One of the unpleasant surprises that popped up in March 2012 was that the certificate that Apple embedded in various Apple software installers expired. When using Installer.app, people started getting warnings about the certificate being invalid but were given the option of installing the package anyway.

However, the command line installer tool did not have the option of “certificate invalid, install anyway”. Instead, installations run with the installer tool failed when the installers were signed with expired certificates. This affected all scripts and system management tools that used Apple’s installer tool via the command line to install packages.

Fortunately, as part of the release of Mac OS X 10.7.4 in May 2012, Apple has now released a fix for this by including this new flag among installer‘s various functions.


-allowUntrusted
Allow install of a package signed by an untrusted (or expired) certificate.

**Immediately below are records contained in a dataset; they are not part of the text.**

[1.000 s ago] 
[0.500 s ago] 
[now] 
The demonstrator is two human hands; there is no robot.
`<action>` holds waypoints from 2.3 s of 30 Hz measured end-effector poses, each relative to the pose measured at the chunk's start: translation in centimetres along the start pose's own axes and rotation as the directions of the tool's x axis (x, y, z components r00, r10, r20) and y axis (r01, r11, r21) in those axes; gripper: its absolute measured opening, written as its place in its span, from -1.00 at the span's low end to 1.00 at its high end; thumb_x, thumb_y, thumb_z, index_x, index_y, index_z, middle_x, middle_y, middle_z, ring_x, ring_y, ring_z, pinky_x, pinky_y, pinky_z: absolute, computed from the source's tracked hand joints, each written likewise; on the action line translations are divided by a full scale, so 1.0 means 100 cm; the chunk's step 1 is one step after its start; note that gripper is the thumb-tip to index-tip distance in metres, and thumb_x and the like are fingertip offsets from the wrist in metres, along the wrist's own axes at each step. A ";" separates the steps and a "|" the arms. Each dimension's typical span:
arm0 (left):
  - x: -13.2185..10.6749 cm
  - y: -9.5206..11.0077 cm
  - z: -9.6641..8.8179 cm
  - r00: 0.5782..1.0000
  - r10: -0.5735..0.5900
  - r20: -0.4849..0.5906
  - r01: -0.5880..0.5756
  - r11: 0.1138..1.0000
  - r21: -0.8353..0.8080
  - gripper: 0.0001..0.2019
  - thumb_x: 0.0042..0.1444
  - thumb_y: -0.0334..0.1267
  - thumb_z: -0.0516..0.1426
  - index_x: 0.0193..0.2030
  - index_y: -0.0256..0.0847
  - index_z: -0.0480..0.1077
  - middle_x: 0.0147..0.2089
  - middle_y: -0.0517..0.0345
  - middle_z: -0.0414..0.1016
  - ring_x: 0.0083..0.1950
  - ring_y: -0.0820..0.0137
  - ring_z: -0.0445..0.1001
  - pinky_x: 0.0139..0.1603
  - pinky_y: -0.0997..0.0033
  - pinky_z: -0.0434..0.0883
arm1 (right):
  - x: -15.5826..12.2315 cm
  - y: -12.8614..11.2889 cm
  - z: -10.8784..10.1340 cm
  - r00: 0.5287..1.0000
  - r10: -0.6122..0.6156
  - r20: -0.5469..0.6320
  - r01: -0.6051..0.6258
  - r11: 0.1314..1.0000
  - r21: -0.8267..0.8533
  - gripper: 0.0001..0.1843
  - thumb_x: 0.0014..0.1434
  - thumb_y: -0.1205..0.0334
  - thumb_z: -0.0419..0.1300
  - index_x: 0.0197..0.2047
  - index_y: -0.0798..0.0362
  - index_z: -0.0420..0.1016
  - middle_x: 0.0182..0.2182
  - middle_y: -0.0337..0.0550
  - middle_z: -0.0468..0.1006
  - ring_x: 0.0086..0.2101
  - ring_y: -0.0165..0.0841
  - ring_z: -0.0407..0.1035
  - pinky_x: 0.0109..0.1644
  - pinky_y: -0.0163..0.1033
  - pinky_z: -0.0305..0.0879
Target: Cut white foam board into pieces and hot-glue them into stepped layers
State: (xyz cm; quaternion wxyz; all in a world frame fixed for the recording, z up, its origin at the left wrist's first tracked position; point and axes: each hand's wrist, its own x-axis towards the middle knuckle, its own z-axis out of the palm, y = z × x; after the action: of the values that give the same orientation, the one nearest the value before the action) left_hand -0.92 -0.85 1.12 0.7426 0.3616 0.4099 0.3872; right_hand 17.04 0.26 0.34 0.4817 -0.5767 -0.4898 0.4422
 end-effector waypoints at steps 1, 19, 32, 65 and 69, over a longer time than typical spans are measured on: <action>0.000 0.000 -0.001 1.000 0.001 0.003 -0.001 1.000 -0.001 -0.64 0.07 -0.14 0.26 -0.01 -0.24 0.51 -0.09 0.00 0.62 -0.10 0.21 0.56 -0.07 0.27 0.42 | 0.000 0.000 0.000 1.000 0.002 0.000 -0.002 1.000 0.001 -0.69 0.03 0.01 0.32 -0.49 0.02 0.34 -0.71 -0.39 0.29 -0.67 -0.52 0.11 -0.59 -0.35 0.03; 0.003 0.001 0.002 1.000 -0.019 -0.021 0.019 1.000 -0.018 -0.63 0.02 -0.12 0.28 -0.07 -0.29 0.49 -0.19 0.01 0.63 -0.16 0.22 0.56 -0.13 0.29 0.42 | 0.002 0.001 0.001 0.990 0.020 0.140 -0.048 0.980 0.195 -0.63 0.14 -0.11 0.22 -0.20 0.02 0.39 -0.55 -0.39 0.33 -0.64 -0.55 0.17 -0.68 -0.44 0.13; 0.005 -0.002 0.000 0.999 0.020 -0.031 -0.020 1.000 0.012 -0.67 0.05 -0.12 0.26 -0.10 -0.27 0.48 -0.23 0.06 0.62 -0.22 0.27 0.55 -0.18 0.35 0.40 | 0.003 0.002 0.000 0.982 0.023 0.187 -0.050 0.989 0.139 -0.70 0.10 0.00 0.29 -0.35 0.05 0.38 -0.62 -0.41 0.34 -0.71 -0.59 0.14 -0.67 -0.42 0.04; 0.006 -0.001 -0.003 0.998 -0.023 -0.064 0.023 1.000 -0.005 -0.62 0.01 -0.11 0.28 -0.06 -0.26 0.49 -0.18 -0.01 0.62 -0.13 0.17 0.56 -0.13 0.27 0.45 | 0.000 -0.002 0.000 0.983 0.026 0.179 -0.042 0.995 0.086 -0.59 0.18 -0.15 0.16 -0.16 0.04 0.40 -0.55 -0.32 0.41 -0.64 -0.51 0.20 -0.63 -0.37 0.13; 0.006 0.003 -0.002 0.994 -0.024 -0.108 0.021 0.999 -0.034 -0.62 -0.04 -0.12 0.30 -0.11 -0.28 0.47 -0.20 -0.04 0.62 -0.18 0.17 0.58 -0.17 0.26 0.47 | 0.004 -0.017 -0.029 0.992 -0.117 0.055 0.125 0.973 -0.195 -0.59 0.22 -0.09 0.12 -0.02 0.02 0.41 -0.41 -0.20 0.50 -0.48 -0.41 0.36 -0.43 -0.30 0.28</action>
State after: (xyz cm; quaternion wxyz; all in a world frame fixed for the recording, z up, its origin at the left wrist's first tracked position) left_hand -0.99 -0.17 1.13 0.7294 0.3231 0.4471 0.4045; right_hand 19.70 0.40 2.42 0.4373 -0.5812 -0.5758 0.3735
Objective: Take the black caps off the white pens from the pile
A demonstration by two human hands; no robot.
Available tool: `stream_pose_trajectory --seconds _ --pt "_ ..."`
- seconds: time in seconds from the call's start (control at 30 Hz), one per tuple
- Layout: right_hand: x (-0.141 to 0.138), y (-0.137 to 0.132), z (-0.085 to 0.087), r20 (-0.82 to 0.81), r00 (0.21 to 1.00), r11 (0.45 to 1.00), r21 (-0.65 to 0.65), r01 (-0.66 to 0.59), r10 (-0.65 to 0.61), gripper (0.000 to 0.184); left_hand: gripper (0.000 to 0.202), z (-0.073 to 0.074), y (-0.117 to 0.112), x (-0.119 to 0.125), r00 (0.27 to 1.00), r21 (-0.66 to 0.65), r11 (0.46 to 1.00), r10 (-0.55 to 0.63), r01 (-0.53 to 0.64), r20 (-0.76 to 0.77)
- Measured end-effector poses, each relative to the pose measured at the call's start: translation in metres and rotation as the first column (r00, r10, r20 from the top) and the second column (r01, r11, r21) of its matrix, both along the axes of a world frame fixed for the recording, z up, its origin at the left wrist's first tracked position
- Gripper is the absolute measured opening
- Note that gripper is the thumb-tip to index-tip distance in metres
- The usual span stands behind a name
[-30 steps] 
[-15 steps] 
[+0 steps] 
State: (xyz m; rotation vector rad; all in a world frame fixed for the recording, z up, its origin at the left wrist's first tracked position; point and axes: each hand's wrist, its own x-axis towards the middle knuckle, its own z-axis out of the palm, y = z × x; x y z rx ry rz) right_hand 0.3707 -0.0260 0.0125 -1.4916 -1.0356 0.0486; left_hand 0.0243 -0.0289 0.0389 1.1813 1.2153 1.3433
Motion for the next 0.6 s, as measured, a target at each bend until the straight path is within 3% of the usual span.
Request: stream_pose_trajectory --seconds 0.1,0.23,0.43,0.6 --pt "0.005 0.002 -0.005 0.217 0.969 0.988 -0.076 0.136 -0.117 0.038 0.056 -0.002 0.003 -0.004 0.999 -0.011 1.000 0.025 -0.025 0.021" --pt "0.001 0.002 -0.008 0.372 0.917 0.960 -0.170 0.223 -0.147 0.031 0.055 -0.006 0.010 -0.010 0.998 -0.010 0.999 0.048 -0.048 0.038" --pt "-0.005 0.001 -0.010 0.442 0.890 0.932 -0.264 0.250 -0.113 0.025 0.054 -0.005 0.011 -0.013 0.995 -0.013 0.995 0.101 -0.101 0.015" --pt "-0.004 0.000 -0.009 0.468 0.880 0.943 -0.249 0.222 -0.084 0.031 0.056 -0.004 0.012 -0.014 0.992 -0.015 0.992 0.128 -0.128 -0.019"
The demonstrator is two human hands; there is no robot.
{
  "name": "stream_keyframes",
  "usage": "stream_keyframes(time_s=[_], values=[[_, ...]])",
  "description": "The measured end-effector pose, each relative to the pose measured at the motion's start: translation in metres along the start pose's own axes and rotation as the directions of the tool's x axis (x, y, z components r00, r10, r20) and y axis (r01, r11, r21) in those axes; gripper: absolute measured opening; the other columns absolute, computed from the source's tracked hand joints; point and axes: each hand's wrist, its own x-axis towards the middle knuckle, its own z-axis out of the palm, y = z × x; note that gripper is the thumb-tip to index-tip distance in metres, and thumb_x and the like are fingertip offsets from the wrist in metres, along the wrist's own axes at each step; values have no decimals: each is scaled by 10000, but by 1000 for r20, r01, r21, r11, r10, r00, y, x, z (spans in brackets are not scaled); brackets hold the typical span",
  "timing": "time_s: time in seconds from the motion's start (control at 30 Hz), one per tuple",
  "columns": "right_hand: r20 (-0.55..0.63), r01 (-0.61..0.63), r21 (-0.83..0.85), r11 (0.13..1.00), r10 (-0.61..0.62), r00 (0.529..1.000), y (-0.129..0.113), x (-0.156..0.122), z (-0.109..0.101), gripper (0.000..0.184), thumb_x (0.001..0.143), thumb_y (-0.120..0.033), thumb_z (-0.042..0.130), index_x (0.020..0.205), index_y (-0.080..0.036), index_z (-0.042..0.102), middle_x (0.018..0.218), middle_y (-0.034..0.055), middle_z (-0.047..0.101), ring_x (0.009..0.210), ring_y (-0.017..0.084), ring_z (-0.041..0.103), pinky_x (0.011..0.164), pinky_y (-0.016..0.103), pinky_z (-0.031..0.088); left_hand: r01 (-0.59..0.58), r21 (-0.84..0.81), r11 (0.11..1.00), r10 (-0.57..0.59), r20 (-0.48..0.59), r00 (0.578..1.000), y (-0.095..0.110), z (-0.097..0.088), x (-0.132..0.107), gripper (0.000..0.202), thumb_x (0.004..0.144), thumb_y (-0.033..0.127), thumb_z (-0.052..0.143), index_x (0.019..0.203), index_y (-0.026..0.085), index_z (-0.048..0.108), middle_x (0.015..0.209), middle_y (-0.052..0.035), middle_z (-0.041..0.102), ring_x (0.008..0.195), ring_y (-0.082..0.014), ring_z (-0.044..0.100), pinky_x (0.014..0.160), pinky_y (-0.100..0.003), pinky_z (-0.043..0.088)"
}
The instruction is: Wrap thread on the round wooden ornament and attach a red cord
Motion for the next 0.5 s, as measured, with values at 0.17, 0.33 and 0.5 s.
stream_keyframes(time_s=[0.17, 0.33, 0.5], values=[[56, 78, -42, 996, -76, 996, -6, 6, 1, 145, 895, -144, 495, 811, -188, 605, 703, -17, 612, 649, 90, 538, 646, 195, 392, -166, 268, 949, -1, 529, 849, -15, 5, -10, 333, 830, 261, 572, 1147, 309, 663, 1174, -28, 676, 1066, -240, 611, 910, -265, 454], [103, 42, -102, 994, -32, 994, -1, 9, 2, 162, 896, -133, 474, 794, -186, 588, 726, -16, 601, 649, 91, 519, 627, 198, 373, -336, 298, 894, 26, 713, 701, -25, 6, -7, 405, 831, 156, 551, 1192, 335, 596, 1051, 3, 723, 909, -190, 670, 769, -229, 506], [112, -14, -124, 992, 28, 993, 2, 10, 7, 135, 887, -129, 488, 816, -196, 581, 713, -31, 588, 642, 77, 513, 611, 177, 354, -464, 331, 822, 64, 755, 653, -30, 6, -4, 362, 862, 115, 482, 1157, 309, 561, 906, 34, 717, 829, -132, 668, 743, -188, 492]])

The new function worked as advertised when I used it with installer to install an iLife ’11 installer which had expired certificates. Here’s the command I used (-dumplog and -verbose were also included to give me maximum logging to /var/log/install.log):


sudo installer -dumplog -verbose -allowUntrusted -pkg "path/to/iLife.pkg" -target /

  1. Kostas Backas
    May 24, 2012 at 11:39 am

    For repackaged iLife 11 to be used with DeployStudio, do we need to re-create the .pkgs?

    • May 24, 2012 at 5:11 pm

      That would be a good idea. That way, you know exactly what the postflight script is set to do.

  2. October 31, 2012 at 11:29 pm

    I’m a novice at unix commands…when I copied and pasted your command it gave an error about the path to ilife being invalid.